Rodeo cowboys plenty tough but gracious too

I remember driving around Chicago late one winter night with a buddy when that “Amie” song by Pure Prairie League came on the radio. There was steam coming from the manhole covers. And then my friend asked about the rodeo, as in the National Finals Rodeo, because A) for some reason he associated Pure Prairie League with the rodeo and B) because he had heard that Las Vegas had the biggest rodeo, and that maybe I had seen it.

I told him I had seen it. That when I first started out, the low man on the totem pole got “stuck” with covering the NFR. This was because most of the other sports writers came from the city, too, or were from college towns back East. Nobody seemed to know much about the rodeo, so the newest guy was assigned to go and try to figure it out.

The sports editor said it was easy; the rodeo people would even send in the agate.

My pal looked at me as if I were from Pluto – this was when Pluto still was a planet. Oh, I said. Agate is the small print on the scoreboard page. You know, like in a baseball box score, except in rodeo there usually aren’t any guys named “Grabarkewitz,” so there’s no need for apostrophes to abbreviate their names.

Then my buddy asked about the ringmaster and the lion tamers.

Yes, this was his first rodeo. Or at least the first time asking about one. So I had to try to explain it in such a way that a Chicagoan would understand.

“Remember that guy Jim Shoulders?” I asked.

“From the Miller Lite commercial?”

We had found common ground. It always comes back to beer for guys from Chicago.

I told my buddy that Jim Shoulders was a rodeo cowboy. Yes, almost all of ’em wear hats. No, they don’t wear ponchos like Clint Eastwood in the movies.

Most come from small towns, places called Spanish Fork and Cut Bank and Pinon and Blue Mound and Ponoka. Places where they have both kinds of music, country and western.

(When in doubt when trying to explain something to a guy from Chicago, you can always fall back on a “Blues Brothers” reference.)

Sometimes, I told my friend, rodeo cowboys are from Great Falls or Billings or one of those larger towns in Montana.

“Like Amarillo?”

“No, Amarillo is in Texas,” I said. “There really aren’t that many cowboys from Amarillo. But I think a lot of them stop there on the way to somewhere else.”

I told my friend that almost all of the cowboys had interesting stories to tell, about diggin’ fence posts and keepin’ doggies movin’ like on “Rawhide.” That diggin’ fence posts and keepin’ doggies movin’ was a way of life for them, like pourin’ slag and bettin’ the ponies was a way of life for us.

I told him rodeo cowboys had cool names, like Alabama football players. Lots of Billy Joes and Jim Bobs. Ote Berry was this champion steer wrestler from Nebraska. And that there was a bull rider named “Tuff.”

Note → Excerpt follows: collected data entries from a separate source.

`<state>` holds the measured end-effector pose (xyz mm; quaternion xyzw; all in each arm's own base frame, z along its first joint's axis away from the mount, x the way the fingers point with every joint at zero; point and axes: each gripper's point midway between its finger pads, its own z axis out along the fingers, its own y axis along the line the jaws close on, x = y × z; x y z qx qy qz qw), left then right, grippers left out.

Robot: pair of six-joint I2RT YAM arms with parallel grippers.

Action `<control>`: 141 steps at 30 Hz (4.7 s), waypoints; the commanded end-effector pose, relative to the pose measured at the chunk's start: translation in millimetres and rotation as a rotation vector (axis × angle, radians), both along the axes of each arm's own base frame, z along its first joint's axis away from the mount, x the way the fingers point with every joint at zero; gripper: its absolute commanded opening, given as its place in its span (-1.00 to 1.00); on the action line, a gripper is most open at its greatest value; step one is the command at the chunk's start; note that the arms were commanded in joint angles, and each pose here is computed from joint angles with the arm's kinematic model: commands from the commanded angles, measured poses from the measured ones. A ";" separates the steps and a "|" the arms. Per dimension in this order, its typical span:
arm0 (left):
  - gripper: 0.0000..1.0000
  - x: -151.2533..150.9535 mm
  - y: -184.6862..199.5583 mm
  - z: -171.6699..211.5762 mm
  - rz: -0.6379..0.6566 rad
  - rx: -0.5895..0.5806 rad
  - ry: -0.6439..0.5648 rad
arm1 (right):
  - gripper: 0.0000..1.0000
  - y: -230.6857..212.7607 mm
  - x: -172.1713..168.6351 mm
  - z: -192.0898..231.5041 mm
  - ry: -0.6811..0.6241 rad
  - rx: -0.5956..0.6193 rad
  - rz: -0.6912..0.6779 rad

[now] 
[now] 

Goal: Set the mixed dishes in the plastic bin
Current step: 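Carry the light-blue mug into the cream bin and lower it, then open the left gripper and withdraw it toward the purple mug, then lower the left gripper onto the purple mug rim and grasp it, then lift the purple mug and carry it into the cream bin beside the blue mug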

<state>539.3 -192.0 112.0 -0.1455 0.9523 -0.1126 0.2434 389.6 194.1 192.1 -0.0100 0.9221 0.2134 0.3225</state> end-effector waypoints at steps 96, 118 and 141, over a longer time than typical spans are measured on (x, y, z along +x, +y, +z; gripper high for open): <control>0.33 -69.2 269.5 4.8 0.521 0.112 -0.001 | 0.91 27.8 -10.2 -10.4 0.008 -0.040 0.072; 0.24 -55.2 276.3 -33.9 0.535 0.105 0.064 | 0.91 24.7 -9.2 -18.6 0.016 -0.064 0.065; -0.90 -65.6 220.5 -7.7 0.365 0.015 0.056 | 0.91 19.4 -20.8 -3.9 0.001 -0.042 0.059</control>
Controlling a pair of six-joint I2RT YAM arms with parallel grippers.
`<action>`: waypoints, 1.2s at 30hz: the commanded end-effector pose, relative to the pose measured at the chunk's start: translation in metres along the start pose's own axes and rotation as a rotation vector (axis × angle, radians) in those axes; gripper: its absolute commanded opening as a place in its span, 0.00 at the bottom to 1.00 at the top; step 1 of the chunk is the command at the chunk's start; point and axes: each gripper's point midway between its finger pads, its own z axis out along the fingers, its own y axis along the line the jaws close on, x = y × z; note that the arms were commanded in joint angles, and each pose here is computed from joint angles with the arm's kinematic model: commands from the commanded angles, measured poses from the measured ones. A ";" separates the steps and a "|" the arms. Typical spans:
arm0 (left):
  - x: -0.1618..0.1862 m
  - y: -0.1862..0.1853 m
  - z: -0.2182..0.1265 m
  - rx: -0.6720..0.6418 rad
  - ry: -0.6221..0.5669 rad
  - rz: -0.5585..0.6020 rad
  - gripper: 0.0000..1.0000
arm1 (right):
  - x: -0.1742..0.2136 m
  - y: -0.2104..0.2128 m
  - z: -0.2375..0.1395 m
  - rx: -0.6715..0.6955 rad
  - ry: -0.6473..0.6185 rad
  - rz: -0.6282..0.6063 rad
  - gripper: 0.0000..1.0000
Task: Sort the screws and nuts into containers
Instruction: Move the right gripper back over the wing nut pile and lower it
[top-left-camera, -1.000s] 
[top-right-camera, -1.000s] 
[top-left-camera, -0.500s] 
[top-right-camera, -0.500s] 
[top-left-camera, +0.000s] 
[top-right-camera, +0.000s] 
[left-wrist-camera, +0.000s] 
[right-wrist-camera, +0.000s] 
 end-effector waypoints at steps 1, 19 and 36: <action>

But the coolest thing about the cowboys, almost every one of them, is that after you would ask about ridin’ and ropin’ and diggin’ fence posts, they would say “thanks.”

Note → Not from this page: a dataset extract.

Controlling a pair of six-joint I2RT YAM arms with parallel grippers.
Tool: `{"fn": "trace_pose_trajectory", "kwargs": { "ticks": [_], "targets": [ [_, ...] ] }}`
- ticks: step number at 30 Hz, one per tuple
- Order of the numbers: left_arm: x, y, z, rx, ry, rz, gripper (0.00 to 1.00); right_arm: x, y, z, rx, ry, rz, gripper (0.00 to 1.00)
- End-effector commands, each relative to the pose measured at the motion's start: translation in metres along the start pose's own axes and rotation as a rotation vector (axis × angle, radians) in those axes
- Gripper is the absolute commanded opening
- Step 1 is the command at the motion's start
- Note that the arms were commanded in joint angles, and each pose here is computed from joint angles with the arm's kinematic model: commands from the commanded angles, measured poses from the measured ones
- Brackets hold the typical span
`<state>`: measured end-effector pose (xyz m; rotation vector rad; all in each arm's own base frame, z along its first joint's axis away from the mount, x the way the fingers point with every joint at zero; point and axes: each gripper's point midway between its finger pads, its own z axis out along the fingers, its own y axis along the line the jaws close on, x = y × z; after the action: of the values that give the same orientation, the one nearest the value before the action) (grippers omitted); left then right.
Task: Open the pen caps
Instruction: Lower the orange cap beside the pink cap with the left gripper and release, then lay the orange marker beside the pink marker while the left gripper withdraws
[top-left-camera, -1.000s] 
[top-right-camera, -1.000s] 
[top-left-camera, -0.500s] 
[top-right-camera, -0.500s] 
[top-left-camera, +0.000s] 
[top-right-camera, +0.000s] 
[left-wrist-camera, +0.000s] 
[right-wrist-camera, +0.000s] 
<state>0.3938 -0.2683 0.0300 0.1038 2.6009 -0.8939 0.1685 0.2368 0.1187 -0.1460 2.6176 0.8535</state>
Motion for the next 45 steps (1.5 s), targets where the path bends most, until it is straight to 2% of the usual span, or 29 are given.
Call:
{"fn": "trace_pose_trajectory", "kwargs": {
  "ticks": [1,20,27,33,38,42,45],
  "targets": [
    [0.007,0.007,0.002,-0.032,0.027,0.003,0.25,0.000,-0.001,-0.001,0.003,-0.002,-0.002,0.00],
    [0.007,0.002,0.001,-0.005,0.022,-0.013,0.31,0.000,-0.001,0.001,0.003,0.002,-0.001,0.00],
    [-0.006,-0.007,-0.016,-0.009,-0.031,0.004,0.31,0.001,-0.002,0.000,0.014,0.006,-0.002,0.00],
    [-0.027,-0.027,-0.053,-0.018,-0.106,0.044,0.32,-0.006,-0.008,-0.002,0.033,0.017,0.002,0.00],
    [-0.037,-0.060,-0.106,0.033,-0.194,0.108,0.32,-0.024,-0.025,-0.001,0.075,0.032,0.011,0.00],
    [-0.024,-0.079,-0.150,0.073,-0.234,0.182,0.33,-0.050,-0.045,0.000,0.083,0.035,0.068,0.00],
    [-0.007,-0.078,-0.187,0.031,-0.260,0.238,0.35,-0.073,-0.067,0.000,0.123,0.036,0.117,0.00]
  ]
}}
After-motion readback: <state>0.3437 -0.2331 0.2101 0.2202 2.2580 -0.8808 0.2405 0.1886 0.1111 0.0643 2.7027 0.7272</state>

You don’t get that with a lot of baseball players once they make the majors, I said. A lot of ballplayers just spit sunflower seeds on your shoes.

Then I tried to explain the rodeo. I said it was sort of like hockey with horses.

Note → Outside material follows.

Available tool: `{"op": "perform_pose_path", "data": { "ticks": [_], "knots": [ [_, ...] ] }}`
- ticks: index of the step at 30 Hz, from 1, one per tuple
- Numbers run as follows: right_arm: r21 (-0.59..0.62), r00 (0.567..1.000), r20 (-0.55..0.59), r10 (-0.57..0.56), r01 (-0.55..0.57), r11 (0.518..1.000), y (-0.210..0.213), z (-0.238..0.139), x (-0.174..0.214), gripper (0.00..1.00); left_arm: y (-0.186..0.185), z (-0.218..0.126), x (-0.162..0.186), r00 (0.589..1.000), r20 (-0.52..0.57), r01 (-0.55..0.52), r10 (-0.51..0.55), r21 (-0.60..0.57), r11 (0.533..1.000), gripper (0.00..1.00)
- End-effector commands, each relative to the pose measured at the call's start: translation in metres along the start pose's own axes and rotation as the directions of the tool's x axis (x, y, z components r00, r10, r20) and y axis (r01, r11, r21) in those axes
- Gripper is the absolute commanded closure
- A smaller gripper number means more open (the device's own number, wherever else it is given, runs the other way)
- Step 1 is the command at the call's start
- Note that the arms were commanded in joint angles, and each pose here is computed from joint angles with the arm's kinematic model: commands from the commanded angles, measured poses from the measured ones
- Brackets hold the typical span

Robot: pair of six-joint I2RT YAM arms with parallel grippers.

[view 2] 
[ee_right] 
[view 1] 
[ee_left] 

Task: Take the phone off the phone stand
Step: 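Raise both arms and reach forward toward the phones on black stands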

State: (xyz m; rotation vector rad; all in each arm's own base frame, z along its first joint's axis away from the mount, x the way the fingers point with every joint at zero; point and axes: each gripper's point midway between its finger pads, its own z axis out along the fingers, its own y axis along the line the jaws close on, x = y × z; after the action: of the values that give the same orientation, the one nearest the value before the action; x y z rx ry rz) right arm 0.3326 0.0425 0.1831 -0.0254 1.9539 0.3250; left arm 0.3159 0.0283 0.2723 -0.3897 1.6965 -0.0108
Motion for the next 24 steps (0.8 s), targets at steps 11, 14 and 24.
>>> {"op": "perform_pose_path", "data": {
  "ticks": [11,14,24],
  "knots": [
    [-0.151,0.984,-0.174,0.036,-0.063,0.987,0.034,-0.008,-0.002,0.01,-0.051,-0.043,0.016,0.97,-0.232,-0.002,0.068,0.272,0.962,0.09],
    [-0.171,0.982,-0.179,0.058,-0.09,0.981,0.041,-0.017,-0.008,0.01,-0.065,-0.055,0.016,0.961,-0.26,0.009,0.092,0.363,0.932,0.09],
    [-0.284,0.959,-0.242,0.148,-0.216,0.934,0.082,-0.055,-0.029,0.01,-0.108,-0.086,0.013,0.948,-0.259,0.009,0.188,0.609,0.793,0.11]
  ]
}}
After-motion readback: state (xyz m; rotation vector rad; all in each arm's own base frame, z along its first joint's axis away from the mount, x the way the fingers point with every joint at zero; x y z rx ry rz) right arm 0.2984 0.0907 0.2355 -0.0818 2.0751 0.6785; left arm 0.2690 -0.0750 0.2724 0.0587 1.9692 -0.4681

There are seven events, I said. Each one lasts about as long as a baseball inning when Hershiser and Doc Gooden are pitching (we must have been having this discussion in 1987).

There are riding events and roping events, I said. The roping events are easier to understand because they are determined by a clock. But that I liked the riding events better, even if they are determined by judges, like in figure skating or in boxing, when good welterweights fought.

I told my friend I didn’t know much about barrel racing, only that it was for cowgirls, not cowboys. And that almost everybody in the arena went to the concession stand for a beer during barrel racing.

So I told him barrel racing must not be all that exciting. Or that bull riding, the last event of the rodeo, is so awesome that you need another beer before it starts.

By then, I said, the arena sort of smells like old Comiskey Park. But you don’t mind because bull riding is so awesome.

It’s sort of like Butkus trying to tackle Ditka, if they had played on different teams, I explained. Lots of violence. Lots of flying snot.

I told him I had interviewed a bull rider named Charlie Sampson, and when I asked about the violence and the flying snot, Charlie took off his prosthetic ear and placed it in my hand.

And that when I handed it back, he said “thanks.”

My buddy could relate. We were driving around the South Side, where a lot of guys have prosthetic ears.

Steam still was rising from the manhole covers. Then that Pure Prairie League song was over and “School’s Out” by Alice Cooper came on.

My buddy asked if I thought the rodeo cowboys ever got tired of listening to country and western music. If I thought they might pop “Billion Dollar Babies” or “Welcome to My Nightmare” into the cassette deck of the F-150 on the way to Amarillo.

I doubt it, I said. Maybe the bull riders.